Why should a BA/BS be valued?

Here is a provocative piece by Charles Murray arguing that employers should not esteem BA degrees over degrees from community colleges. A representative quote:

The benefits of discarding the bachelor’s degree as a job qualification would be huge for both employers and job applicants. Certifications would tell employers far more about their applicants’ qualifications than a B.A. does, and hundreds of thousands of young people would be able to get what they want from post-secondary education without having to twist themselves into knots to comply with the rituals of getting a bachelor’s degree.

It’s a little odd, I think, that Murray seems to value education primarily with respect to employment. I thought the aim is different: not necessarily to make capable workers, but to make more-educated people. Silly me.

Author: Huenemann

Curious about the ways humans use their minds and hearts to distract themselves from the meaninglessness of life.

4 thoughts on “Why should a BA/BS be valued?”

  1. Even IF the primary end of education is employment (which it is not), I still think you can make a good argument for a BA. Most jobs will require some ability to think, communicate, and problem solve. I don’t have the data in front of me, but we’ve all seen the studies which demonstrate that studying a broad based curriculum (liberal arts) promotes these skills. I would think that only the bluest of blue collar jobs (working at jiffy lube) would require none of these skills. Sure, these skills are not easily quantified, but it is just vulgar modern technological thinking which suggests that only the quantifiable has value.

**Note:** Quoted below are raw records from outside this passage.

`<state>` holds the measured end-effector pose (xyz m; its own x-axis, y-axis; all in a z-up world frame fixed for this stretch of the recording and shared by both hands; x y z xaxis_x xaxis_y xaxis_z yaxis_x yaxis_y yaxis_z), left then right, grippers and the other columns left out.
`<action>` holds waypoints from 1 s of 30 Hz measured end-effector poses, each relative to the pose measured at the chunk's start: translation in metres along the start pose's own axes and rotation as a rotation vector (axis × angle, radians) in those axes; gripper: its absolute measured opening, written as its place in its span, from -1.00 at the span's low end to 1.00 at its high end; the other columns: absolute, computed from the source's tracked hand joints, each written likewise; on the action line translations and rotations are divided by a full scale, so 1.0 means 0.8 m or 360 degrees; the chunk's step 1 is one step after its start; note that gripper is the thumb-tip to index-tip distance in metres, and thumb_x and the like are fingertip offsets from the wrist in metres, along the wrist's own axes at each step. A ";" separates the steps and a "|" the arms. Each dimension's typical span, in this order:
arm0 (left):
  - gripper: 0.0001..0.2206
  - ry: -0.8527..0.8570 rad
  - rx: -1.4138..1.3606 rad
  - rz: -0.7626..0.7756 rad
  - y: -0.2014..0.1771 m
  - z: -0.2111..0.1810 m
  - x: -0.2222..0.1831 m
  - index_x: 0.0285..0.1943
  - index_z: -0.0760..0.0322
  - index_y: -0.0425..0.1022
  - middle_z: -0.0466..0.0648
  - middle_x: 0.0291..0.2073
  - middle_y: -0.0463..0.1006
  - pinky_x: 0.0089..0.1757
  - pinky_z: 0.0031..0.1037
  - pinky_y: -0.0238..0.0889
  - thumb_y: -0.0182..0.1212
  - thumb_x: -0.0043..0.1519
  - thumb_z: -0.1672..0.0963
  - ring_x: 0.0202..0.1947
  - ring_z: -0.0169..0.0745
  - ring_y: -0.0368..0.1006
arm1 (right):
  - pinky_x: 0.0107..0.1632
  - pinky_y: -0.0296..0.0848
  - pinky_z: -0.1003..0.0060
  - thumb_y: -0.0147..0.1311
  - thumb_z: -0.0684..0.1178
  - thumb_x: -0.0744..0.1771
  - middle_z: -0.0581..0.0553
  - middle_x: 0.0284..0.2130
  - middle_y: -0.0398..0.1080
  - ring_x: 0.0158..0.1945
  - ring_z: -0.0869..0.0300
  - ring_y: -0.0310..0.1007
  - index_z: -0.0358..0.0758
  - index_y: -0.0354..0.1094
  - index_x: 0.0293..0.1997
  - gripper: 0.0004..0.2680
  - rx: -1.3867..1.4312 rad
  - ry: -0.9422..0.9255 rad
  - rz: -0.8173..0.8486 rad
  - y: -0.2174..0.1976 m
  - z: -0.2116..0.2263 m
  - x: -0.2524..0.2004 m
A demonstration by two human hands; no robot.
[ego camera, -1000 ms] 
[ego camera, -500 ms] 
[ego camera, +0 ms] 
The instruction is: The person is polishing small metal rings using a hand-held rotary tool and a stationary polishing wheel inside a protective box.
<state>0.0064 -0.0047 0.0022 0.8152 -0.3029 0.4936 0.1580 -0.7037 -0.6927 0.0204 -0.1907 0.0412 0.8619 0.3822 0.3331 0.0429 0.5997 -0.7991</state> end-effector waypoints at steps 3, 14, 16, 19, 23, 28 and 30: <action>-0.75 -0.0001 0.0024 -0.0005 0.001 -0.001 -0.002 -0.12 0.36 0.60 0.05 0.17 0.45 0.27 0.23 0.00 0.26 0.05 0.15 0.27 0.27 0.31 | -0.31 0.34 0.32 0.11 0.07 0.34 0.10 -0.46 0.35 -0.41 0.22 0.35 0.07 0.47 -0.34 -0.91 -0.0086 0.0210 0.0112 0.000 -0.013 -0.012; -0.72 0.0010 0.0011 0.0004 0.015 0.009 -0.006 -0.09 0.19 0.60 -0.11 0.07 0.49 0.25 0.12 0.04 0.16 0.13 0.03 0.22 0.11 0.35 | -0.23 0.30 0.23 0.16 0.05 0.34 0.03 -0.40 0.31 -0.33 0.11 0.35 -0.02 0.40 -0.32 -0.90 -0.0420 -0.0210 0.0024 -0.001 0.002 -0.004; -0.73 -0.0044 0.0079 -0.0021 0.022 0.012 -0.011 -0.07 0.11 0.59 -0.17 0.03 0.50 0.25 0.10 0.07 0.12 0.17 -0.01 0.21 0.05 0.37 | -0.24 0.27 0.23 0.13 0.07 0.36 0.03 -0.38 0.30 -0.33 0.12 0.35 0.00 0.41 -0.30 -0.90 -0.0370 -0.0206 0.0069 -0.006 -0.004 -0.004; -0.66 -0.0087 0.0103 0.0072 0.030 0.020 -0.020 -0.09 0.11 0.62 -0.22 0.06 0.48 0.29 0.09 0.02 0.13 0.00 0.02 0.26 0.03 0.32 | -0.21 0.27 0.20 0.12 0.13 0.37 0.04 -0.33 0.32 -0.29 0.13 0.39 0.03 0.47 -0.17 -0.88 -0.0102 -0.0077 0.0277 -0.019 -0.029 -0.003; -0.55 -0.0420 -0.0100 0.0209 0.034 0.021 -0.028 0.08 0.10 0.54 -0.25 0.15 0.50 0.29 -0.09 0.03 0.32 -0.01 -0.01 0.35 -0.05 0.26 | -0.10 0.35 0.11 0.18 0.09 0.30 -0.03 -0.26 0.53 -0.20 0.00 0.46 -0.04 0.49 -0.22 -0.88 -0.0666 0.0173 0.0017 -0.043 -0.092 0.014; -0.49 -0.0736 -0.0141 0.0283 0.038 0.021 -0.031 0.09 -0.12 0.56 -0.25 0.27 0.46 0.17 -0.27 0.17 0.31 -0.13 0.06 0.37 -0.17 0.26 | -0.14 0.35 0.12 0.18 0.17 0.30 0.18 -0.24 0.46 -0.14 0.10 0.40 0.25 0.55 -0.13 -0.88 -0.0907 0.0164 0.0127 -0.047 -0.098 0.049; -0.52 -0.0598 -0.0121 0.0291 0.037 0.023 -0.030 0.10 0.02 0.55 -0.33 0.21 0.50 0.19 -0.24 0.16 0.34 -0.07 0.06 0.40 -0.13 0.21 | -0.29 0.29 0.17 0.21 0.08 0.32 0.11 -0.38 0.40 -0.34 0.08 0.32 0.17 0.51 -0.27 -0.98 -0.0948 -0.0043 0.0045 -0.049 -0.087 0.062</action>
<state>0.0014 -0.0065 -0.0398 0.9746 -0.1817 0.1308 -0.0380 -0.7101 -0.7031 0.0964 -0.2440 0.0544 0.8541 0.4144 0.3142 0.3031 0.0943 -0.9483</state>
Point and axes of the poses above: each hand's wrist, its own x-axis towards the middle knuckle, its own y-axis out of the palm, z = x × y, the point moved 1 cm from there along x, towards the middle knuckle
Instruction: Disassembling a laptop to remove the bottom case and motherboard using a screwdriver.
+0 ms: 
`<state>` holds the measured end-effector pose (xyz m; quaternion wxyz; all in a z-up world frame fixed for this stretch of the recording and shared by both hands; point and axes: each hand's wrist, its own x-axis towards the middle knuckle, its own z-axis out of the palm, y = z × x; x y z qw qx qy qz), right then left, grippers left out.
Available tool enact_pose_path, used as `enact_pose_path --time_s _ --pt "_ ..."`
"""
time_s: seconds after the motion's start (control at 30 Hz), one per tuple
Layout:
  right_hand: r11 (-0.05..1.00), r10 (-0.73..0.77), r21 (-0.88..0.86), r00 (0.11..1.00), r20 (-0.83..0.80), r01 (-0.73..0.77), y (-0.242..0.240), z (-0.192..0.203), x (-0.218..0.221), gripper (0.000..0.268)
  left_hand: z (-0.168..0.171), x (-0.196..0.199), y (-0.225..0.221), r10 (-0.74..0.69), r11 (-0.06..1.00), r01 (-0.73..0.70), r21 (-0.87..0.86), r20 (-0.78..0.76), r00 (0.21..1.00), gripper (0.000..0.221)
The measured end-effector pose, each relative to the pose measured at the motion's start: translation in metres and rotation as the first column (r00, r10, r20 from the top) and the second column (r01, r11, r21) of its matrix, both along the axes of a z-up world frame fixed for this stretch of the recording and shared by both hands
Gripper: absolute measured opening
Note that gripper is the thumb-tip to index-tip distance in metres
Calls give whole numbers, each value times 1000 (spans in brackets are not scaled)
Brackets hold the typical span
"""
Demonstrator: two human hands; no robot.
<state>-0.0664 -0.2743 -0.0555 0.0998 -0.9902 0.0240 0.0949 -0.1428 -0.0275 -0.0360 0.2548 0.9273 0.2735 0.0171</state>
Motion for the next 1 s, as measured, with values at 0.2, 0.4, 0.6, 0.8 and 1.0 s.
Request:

    That said, I am open to the idea that college is not for everyone. Too much attention gets paid to the mega-expensive private 4 year colleges when we discuss higher education government policy. I do think community colleges and large state schools (like USU) that have whittled-down liberal arts requirements have an important place in our higher education infrastructure. And since Obama promised that everyone who wants to go to college should have a govt that helps them pay for it, those cheaper schools will have to have a larger role.

    Still, don’t electricians, plumbers, auto-mechanics, CPAs, and retail salespeople need a vocabulary with which to work through personal and political questions? Where will that get that vocabulary if not from reading Sophocles, Plato, Milton and Shakespeare? Even if we drop the ideal of knowledge for knowledge’s sake, isn’t the end of education citizenry rather than mere employment?

    One last point – do we really need someone arguing against the liberal arts? Isn’t that like shooting a seal that has already been clubbed?


  2. Another quotation from the article: “A large majority of young people do not have the intellectual ability to do genuine college-level work.” Murray, by the way, is one of the wonderful blokes who brought us THE BELL CURVE, which tells us that intelligence and “success” follow a similar distribution pattern. Sure, whatever.


  3. I might cede the point that a number (perhaps even a large number) of college students are not able to do ‘genuine college level work’. But I identify a different cause. It is not because they are not intelligent enough, it is because they are culturally impoverished. Because our students are not well read, they don’t have a storehouse of images from which to draw. They don’t a common language of shared cultural stories and have a very short cultural memory (only a few generations). How often have you tried to make an analogy that is drawn from literature in class, only to be get blank stares?